Al principio de su historia, la Iglesia primitiva de judíos y paganos vio la destrucción del templo en el que Jesús predicó y enseñó a sus discípulos. Los judíos de esa época encontraron una solución valiente y creativa: reemplazaron el altar del templo demolido por la mesa familiar, y reemplazaron la práctica del sacrificio con la oración privada y colectiva. Sustituyeron los holocaustos y sacrificios de sangre por el "sacrificio de los labios": reflexión, alabanza y estudio de la Escritura. Más o menos al mismo tiempo, el primer cristianismo, excluido del de la sinagoga, buscó una nueva identidad. Sobre los restos de las tradiciones en ruinas, judíos y cristianos aprendieron a leer, desde el principio, la Ley y los Profetas, y les dieron nuevas interpretaciones. ¿No es esta una situación similar a la de nuestros días?
Dios en todas las cosas
Cuando Roma cayó a principios del siglo V, hubo quien encontró una explicación inmediata: para los paganos, se trataba de un castigo de los dioses por adoptar el cristianismo; para los cristianos, un castigo de Dios a Roma por haber seguido siendo la "ramera de Babilonia". San Agustín rechazó ambas interpretaciones y, en ese momento de divergencia, desarrolló su teología de la batalla, notable para una época, entre dos "ciudades" contrapuestas; ya no de cristianos y paganos, sino de dos "amores" que habitan el corazón humano: el amor a sí mismo, cerrado a la trascendencia (amor sui usque ad contemptum Dei), y el amor que se entrega y, de ese modo, encuentra a Dios (amor Dei usque ad contemptum sui). ¿En este, nuestro tiempo de cambio a nivel de la civilización no estará pidiendo una nueva teología de la historia contemporánea y una nueva visión de la Iglesia?
"Sabemos dónde está la Iglesia, pero no sabemos dónde no está", enseñaba el teólogo ortodoxo Pavel Nikolaevic Evdokimov. Quizás lo que dijo el último Concilio sobre la catolicidad y el ecumenismo ahora necesite adquirir un contenido más profundo. Ha llegado el momento de un ecumenismo más amplio, de una búsqueda de Dios "en todas las cosas"; más audaz.
Por supuesto, podemos aceptar esta Cuaresma de iglesias vacías y silenciosas, simplemente como una breve medida temporal que pronto será olvidada. Pero también podemos aprovecharla como Kairós: un momento oportuno para "no pasar de largo" y buscar una nueva identidad para el cristianismo, en un mundo que cambia radicalmente ante nuestros ojos. La pandemia actual no es ciertamente la única amenaza global para nuestro mundo, ni ahora ni en el futuro.

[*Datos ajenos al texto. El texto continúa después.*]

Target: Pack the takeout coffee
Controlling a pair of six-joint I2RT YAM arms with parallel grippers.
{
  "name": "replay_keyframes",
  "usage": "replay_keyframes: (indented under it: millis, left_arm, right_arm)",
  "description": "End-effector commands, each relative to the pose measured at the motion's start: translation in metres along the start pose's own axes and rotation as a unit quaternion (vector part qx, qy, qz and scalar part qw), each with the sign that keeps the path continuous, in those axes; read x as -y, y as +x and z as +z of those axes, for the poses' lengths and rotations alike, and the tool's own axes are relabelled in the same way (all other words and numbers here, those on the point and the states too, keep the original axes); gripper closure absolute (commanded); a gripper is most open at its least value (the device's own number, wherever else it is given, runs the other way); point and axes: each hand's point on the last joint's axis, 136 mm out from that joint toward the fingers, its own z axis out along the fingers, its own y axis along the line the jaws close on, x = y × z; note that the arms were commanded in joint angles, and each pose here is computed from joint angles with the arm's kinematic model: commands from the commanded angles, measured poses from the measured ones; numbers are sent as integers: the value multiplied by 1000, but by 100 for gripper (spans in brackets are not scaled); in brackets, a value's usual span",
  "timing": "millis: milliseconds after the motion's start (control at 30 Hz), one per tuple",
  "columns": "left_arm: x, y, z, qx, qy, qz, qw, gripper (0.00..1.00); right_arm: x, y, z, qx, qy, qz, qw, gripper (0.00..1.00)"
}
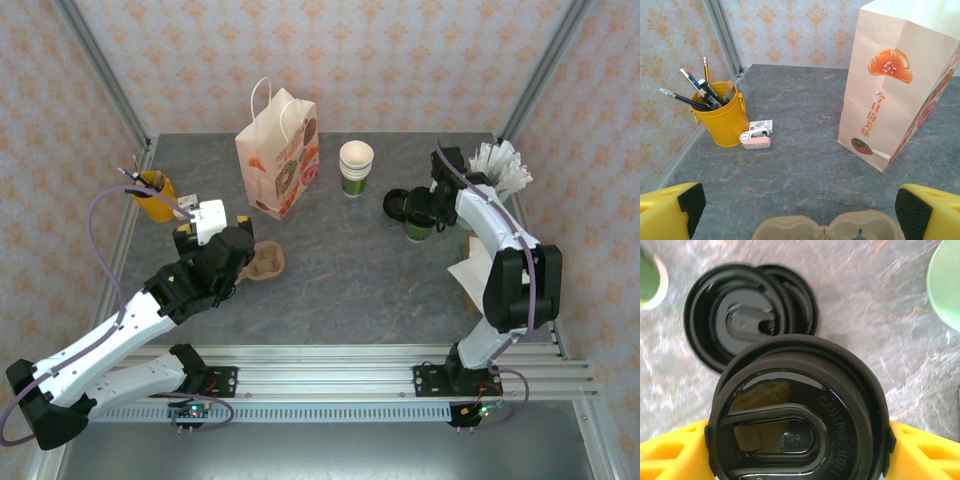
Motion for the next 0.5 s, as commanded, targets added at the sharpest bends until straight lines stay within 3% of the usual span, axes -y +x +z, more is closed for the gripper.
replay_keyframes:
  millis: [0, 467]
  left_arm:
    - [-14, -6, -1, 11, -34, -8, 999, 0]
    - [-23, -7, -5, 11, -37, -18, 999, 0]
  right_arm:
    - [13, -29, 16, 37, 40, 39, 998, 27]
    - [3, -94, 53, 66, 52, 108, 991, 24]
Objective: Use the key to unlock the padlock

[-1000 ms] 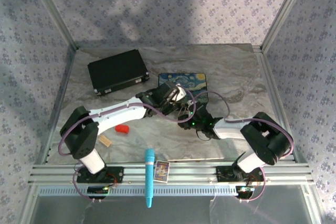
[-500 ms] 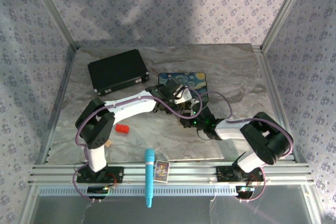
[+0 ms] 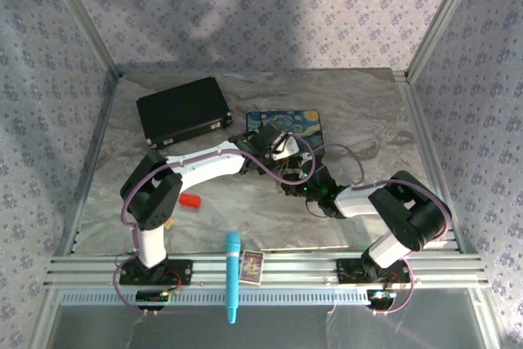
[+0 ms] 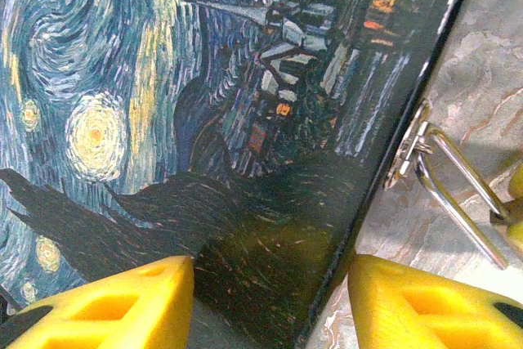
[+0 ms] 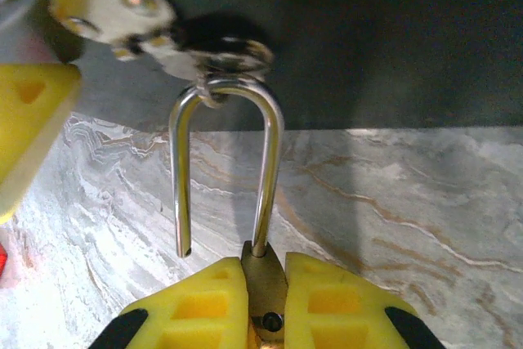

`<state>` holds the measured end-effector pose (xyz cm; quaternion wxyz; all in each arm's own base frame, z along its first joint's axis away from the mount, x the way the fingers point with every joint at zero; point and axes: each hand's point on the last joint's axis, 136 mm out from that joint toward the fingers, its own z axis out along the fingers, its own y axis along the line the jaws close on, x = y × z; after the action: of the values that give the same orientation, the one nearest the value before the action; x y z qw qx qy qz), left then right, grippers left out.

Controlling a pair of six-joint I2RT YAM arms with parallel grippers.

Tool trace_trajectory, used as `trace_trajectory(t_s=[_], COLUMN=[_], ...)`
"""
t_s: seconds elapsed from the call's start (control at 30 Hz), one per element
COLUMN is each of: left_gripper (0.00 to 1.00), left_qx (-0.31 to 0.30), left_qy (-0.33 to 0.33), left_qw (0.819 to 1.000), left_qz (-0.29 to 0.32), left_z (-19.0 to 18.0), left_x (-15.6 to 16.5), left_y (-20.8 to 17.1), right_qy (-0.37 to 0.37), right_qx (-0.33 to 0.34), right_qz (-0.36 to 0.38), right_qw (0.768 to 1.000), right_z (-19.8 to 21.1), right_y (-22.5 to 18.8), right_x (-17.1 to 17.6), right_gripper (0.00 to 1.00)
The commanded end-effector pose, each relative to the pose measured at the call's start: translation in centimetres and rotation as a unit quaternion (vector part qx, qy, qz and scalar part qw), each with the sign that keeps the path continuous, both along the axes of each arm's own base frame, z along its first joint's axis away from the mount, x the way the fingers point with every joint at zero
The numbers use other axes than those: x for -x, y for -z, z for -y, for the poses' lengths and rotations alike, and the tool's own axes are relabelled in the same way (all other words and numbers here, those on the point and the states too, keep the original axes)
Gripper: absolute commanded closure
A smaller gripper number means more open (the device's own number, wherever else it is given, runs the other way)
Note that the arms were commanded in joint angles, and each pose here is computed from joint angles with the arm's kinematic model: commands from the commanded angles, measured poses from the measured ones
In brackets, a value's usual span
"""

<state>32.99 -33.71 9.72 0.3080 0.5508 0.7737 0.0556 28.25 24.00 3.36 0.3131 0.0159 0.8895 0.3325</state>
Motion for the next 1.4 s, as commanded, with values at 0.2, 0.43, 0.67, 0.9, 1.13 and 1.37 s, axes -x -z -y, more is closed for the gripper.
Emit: trace_trajectory(t_s=[0.2, 0.43, 0.67, 0.9, 1.13, 1.37], left_gripper=[0.54, 0.54, 0.57, 0.57, 0.58, 0.58], left_qx=[-0.089, -0.108, -0.123, -0.129, -0.134, -0.134], left_qy=[-0.002, -0.001, 0.002, 0.003, 0.005, 0.006], left_qw=[0.992, 0.989, 0.987, 0.986, 0.985, 0.985], left_qz=[-0.09, -0.101, -0.101, -0.105, -0.109, -0.11], left_z=[-1.6, -1.6, -1.8, -1.9, -2.1, -2.2], left_x=[4.1, 5.3, 5.7, 6.0, 6.2, 6.3], left_y=[6.3, 6.9, 7.1, 7.7, 8.0, 8.1], right_qy=[0.116, 0.158, 0.146, 0.151, 0.162, 0.176], right_qx=[-0.069, -0.145, -0.185, -0.205, -0.21, -0.218], right_qz=[-0.05, -0.021, 0.007, 0.024, 0.018, 0.028], right_qw=[0.99, 0.977, 0.972, 0.967, 0.964, 0.96], right_z=[2.7, 2.6, 2.5, 2.9, 3.9, 5.7], right_y=[1.2, -1.9, -4.0, -5.1, -4.8, -5.2], right_x=[-0.1, -1.9, -3.1, -3.8, -4.9, -5.8], right_gripper=[1.0, 1.0, 1.0, 1.0, 1.0, 1.0])
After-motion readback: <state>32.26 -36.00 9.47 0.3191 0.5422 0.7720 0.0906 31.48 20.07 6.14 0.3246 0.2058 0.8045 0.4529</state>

Hagamos de este acercamiento a la Pascua un desafío para buscar de nuevo a Cristo. No busquemos al que vive entre los muertos. Seamos valientes y tenaces en buscarlo, y no nos dejemos atrapar desprevenidos si se nos aparece bajo las vestiduras de un extranjero. Reconozcámoslo en sus llagas, en su voz, cuando nos hable íntimamente, en el Espíritu que trae paz y aleja el miedo.
p. Tomás Halík
“La señal de las iglesias vacías – Para un cristianismo que vuelve a partir” - Texto original en checo - 2020
TOMÁŠ HALÍK (n. 1948) es profesor de sociología en la Universidad Charles (Praga), presidente de la Academia Cristiana Checa y capellán universitario. Durante el régimen comunista fue un miembro muy activo de la llamada "Iglesia clandestina". Recibió el Premio Templeton (2014), que distingue a autores de obras "de destacada contribución a la afirmación de la dimensión espiritual de la vida", y el título de Doctor honoris causa por la Universidad de Oxford.